Thursday, November 22, 2012

Shaken to bits

Well, I don't want to go to Istanbul now, not since James Bond broke all the tiles by riding someone's motorbike over the roofs of the houses near the Grand Bazaar, and wrecked the market and everything. I suppose we should just be grateful he left the minarets standing. Skyfall was very entertaining throughout its afterwards surprising length, but my goodness there was a lot of smashing and breaking and general destruction. I seem to have become my father, who could never see a car on TV driven over a cliff without muttering, "What a waste of a perfectly good Vauxhall" or sucking in his breath in disapproval when one roared along a beach with salty, rusting seawater spraying up underneath.

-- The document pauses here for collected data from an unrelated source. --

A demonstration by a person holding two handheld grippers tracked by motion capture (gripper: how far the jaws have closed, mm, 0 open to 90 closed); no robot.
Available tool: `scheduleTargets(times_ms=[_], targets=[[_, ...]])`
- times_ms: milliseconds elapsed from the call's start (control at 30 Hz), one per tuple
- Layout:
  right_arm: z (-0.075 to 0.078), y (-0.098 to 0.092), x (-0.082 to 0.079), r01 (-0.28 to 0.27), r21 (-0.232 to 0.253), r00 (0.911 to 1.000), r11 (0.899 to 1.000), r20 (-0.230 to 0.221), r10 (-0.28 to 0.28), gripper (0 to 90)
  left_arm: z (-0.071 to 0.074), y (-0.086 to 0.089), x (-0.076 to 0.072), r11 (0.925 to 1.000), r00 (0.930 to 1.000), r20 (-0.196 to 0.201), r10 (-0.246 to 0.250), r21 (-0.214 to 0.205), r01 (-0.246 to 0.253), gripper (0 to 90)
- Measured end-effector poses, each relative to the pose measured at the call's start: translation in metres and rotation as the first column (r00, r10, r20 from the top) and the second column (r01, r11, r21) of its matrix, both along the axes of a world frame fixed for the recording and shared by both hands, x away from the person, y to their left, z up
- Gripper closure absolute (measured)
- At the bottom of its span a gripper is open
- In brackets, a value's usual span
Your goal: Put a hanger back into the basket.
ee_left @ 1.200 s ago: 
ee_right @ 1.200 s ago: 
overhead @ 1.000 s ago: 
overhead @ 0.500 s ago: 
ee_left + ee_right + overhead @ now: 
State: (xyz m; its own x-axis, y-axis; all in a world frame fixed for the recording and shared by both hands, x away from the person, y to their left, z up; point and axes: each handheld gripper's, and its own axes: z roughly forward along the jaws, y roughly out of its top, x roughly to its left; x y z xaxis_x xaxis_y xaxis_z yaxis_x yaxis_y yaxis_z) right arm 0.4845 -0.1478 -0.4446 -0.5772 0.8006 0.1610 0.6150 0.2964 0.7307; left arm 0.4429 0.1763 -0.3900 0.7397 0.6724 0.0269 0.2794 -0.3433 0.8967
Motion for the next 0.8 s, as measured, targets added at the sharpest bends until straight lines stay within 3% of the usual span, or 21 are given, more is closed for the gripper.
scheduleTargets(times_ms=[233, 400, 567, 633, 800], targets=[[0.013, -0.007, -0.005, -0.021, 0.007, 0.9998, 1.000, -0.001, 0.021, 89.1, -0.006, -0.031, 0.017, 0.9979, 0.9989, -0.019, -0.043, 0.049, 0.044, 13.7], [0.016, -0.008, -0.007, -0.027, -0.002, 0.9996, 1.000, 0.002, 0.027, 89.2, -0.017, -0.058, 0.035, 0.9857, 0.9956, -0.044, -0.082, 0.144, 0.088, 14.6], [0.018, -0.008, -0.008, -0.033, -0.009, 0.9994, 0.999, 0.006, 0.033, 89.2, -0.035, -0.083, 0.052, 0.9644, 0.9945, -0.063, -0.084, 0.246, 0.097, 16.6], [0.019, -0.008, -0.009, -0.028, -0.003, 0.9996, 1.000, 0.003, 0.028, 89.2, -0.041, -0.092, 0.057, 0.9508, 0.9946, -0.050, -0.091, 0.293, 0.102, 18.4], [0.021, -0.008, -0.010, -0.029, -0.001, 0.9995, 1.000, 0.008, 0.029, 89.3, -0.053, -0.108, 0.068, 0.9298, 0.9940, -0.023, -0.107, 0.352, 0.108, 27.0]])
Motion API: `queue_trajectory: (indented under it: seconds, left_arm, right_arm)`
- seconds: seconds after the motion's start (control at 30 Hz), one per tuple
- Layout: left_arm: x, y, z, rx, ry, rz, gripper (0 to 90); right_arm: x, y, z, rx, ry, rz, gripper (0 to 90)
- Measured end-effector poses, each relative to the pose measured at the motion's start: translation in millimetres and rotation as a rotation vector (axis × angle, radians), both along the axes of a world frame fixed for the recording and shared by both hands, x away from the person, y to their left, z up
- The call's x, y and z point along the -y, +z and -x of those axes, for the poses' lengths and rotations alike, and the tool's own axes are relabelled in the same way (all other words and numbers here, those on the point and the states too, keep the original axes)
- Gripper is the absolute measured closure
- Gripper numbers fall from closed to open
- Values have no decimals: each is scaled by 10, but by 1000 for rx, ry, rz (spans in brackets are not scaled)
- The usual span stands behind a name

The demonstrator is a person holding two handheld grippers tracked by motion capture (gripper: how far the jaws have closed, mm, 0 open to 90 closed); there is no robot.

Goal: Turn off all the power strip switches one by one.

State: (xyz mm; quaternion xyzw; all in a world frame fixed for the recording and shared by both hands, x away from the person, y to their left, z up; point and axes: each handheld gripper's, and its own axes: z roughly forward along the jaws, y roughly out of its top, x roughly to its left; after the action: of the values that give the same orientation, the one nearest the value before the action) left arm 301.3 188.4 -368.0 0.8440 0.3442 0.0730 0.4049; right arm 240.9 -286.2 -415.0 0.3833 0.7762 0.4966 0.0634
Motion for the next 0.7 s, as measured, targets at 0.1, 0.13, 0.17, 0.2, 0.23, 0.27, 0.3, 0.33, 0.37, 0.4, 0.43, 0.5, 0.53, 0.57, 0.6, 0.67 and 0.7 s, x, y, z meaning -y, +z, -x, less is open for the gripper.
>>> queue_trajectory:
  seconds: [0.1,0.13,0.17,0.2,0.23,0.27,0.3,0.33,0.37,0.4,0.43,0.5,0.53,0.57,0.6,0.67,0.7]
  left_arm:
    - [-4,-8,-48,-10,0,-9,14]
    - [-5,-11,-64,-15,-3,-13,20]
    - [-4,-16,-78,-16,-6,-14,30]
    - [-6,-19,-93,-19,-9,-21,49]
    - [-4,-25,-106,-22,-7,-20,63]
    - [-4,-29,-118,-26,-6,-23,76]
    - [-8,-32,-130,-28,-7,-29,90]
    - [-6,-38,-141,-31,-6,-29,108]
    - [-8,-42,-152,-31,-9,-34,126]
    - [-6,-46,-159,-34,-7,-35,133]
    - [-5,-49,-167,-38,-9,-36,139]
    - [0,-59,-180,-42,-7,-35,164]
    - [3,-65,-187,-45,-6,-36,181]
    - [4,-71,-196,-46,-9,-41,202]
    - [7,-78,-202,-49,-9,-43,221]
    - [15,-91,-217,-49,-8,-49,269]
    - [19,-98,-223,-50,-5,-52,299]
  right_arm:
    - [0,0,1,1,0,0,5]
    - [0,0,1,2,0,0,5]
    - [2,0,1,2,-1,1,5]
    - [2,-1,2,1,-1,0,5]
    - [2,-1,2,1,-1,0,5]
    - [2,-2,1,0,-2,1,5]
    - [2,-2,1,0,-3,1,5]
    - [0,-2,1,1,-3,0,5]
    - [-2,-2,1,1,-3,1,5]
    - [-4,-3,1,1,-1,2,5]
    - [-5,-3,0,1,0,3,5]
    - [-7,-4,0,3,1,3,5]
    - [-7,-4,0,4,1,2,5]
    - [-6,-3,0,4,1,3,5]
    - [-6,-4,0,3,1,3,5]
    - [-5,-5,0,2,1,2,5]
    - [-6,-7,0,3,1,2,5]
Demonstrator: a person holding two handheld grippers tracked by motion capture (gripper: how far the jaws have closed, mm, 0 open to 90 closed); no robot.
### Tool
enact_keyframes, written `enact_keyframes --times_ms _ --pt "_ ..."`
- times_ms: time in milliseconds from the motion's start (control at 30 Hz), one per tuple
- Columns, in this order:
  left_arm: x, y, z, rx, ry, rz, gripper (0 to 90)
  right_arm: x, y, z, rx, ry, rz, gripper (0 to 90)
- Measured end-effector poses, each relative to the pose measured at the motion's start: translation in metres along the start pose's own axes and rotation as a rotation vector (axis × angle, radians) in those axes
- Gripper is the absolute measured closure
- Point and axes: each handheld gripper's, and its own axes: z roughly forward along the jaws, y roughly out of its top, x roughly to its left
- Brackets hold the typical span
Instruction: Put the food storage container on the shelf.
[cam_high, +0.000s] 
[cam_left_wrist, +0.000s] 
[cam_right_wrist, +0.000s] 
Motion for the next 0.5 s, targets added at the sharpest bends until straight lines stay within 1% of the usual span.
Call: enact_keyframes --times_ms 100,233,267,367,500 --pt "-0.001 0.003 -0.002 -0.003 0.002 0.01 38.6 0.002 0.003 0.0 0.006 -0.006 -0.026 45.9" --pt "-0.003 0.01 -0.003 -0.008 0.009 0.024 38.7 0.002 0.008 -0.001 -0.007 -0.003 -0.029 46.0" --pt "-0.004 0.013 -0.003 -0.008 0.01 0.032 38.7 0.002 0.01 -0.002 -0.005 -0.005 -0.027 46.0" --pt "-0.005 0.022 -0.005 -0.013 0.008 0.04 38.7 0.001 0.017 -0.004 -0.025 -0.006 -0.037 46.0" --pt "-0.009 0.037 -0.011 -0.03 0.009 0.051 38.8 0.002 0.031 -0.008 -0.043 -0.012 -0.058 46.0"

All the other Skyfall locations - London, Shanghai, Macau, Scotland - were places I have been, and it was fun to see them on the screen, some of them looking so much more glamorous than they were in reality. Sensible shoes and a backpack are no competition for a slinky gown and tuxedo, of course, but all those aerial nighttime shots of Shanghai really showed off its fantastic buildings to their best; although that flash casino in Macau with the Komodo dragons? Never saw that: it was clearly way beyond the pale for humble travel writers on group famils. Glencoe, though, really is that huge and barren and inhospitable -
As for London, it was fun to see so many familiar places, looking so ordinary: Temple tube station, the Eye, Trafalgar Square, the National Gallery... Leaving aside wondering about the daunting logistics of filming in such busy places, and controlling such quantities of extras, I'm back to the thing about being distracted from the action by the locations. Of course it's a James Bond specialty to film in famous, glamorous places all over the world, but still - all that effort put into the special effects and stunts and so on to convince the viewers that it's all real, and yet so very many of them will have one part of their brains keeping up a running, and distancing, commentary about the scenery: "Look, I've seen that painting, I've driven along the A9, a pigeon crapped on me next to that fountain..."

Seems like a bit of a shame, from the creative angle; but with the first Hobbit movie coming out soon, the trilogy made with such generous tax concessions from our government, we'll be hoping to see a nice boost in tourism income from millions of viewers doing just that: taking notice of the background, and deciding to come here and see it for themselves.